Picture released by Cuban News Agency (ACN) of Cuban shows First Secretary of the Communist Party Raul Castro attending the opening session of the 8th Congress of the Cuban Communist Party at the Convention Palace in Havana, on April 16, 2021. (Photo via AFP)

Former Cuban President Raul Castro has announced his resignation as the head of the country’s ruling Communist Party, the most powerful position in the Caribbean island nation.

Castro made the announcement during a speech Friday on the first day of the party's eighth congress, saying he is handing over power to a younger generation that is "full of passion and anti-imperialist spirit."
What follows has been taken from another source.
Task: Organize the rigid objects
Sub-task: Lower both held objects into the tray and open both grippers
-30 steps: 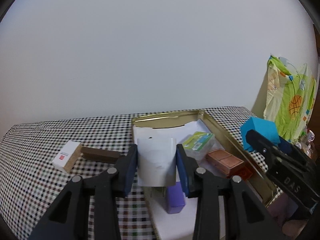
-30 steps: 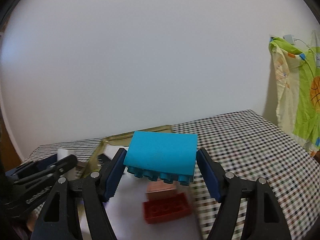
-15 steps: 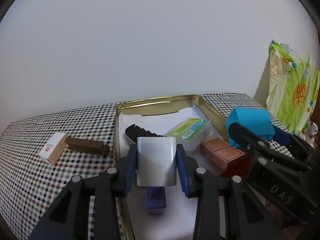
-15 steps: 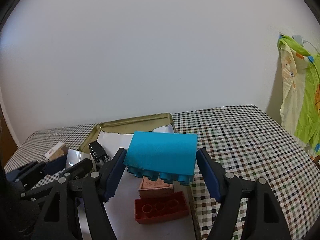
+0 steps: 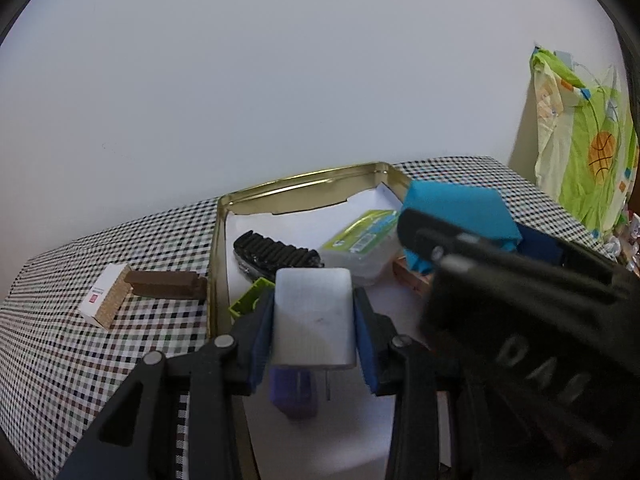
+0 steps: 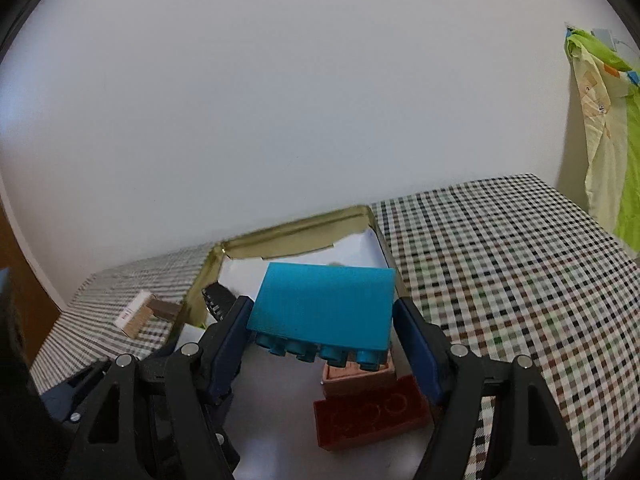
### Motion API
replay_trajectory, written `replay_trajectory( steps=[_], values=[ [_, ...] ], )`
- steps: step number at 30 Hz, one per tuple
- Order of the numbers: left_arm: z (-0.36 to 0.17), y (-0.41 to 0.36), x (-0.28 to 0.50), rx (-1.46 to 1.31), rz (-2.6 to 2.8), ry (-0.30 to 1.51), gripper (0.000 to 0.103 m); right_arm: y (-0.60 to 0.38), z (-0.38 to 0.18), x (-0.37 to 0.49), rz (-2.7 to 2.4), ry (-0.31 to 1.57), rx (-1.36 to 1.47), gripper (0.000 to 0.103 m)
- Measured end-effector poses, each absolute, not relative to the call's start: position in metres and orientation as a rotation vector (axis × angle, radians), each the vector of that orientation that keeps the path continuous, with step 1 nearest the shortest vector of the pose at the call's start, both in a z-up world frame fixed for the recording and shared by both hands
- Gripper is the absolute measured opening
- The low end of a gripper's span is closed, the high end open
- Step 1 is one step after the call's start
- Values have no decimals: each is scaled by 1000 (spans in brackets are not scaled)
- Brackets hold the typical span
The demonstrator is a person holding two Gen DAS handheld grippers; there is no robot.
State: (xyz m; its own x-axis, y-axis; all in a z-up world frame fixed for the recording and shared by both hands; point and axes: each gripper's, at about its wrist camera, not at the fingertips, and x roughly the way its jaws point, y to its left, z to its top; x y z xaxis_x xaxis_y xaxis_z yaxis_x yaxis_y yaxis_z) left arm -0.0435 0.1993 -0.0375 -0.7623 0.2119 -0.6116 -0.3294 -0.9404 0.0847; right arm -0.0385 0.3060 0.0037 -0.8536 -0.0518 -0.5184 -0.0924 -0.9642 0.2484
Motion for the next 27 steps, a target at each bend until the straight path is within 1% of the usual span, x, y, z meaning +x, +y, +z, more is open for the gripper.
replay_trajectory(
  steps=[3, 7, 12, 16, 27],
  values=[
    [-37, 198, -46, -924, 2688, 249, 37, 298, 1, -43, 2990, 401, -887, 74],
    [-38, 196, -50, -956, 2677, 215, 37, 291, -2, -46, 2982, 312, -894, 74],
    [-39, 198, -50, -953, 2672, 237, 37, 297, -6, -47, 2979, 352, -908, 74],
    [-39, 198, -50, -956, 2669, 230, 37, 293, 0, -42, 2983, 330, -905, 74],
    [-39, 201, -54, -969, 2683, 234, 37, 297, -2, -50, 2991, 368, -947, 75]
  ],
)
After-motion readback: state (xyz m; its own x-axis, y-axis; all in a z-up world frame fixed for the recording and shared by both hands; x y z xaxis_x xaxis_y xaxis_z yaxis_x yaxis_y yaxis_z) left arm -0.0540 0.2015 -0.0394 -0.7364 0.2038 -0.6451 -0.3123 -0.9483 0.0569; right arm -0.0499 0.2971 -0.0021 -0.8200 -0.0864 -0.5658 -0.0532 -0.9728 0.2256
"I believe fervently in the strength and exemplary nature and comprehension of my compatriots, and as long as I live, I will be ready with my foot in the stirrups to defend the fatherland, the revolution and socialism," he told party delegates at the closed-door meeting at a convention center in Havana.

Castro underlined that he was retiring with the sense of having “fulfilled his mission and confident in the future of the fatherland.”

He is expected to formally step down on April 19, the last day of the congress, when the party's new leadership will be elected.

The 89-year-old was elected to the top position in 2011, succeeding his older brother and ex-president Fidel Castro, who had held that position since the founding of Cuba’s Communist Party in 1965.

Raul Castro announced in 2018 that he expected incumbent President Miguel Diaz-Canel to replace him after his retirement in 2021. The 60-year-old represents a new generation and has been serving the first of two five-year terms as president.

Castro’s retirement comes as Cuba is facing multiple challenges exacerbated by US-led sanctions against the Caribbean island nation as well as the coronavirus pandemic.

Cuba’s economy shrank 11 percent last year due to the deadly viral pathogen and tightened US sanctions which have caused a decline in aid from its ally, Venezuela.

Moreover, the US returned Havana to its so-called list of “state sponsors of terrorism" just nine days before Republican President Donald Trump left office.

The then US secretary of state, Mike Pompeo, said Cuba was being blacklisted for “repeatedly providing support for acts of international terrorism,” and cited Cuba’s security support for Venezuelan President Nicolas Maduro.